Thalassemia is red blood cell malformation (inherited) and leads to anemia due to hemoglobin disorder. Hemoglobin is a protein that carries oxygen, when the hemoglobin reduced causes abnormal body growth and effects on our brain . This happens because the oxygen that reaches to it is not enough.
Thalassemia is inherited, which means at least one of our parents must be carrying mutated genes that involve hemoglobin production.
Types of thalassemia:
Alpha thalassemia :
Happens when the gene involved in alpha globin protein is mutated, and occurs most often in Africa, the Middle East, Southeast Asia, and China.
Beta thalassemia :
Happens when the gene involved in beta globin protein is mutated, and occurred most often in people of Mediterranean origin.
Happens when the gene that produced delta chain is mutated.
Alpha and Beta thalassemia include two forms as follows:
Thalassemia major usually happens by defective gene inheritance from both parents. If our children don’t have treatment, they usually die between one and eight years of age.
Thalassemia minor (Cooley’s anemia) that happens by defective gene inheritance from only one of the parents. Children with thalassemia minor do not appear on them any symptoms, so they are called carriers of the disease.
Babies born with thalassemia have anemia that developed to severe anemia at the first year . Fatigue, yellow skin, dark urine, headache, irritability, spleen enlargement, bone disorder, Zinc deficiency, weakness, abnormal swelling, irregular menses, slow growth, and other symptoms of thalassemia can eventually cause heart failure and death.
Thalassemia was diagnosed by complete blood picture test analysis by showing malformation of red blood cells through the microscope.

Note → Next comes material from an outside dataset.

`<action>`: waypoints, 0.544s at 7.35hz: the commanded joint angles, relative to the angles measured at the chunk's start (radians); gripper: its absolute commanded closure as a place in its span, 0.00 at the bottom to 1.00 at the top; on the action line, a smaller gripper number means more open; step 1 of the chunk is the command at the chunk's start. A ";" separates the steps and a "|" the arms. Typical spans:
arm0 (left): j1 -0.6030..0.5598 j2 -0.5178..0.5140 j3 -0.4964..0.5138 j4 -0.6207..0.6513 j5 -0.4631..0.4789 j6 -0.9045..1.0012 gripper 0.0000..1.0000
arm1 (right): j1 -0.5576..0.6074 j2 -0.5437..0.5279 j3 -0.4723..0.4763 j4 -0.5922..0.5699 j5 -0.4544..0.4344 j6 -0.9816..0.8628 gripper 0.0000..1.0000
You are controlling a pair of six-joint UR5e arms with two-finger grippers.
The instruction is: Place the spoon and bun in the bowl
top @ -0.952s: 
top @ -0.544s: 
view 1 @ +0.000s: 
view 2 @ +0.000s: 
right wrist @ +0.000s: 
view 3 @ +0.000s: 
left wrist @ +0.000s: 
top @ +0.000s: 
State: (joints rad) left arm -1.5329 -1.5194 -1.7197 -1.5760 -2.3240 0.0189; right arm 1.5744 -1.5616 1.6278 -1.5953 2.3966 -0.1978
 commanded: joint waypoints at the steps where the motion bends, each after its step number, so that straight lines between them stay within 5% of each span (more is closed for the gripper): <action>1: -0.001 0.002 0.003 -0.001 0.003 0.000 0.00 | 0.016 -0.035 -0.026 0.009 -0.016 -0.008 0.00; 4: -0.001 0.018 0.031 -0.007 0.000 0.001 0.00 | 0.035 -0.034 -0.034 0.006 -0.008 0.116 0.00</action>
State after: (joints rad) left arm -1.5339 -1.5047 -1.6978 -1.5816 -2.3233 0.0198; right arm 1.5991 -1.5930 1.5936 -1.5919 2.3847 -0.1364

Thalassemia treatment often occurrs by blood transfusions folate supplements, spleen surgery removal, bone marrow transplant and stem-cell transplant.
During treatment we should avoid vitamins and supplements containing iron because we already have enough iron supply from the blood transfusion, and that leads to a lot of iron amounts in our body. When the iron amount becomes too high in our body, we need chelation therapy to remove extra iron from our body.
How can we prevent our children from getting thalassemia?
We can avoid this disease by before marriage tests’ analysis, especially complete blood count (CBC), hemoglobin level, Hemoglobin electrophoresis and by knowing the family history of the disease.
Prenatal tests also help, which are done in the 11th week of pregnancy by removal of a tiny part of the placenta and in the 16th week of pregnancy by taking and analyzing fluid surrounding fetus.
Before Marriage and Having Kids
The marriage of a man and woman who are carriers of the disease makes the possibility of infecting their children with the disease 30% with every child they have, which is very high. The hemoglobin is too weak to do its job, which requires blood transfusions continued for the patient, and therefore increases the deposition of iron in many body parts, spleen, heart, and may cause failure, and can lead to death.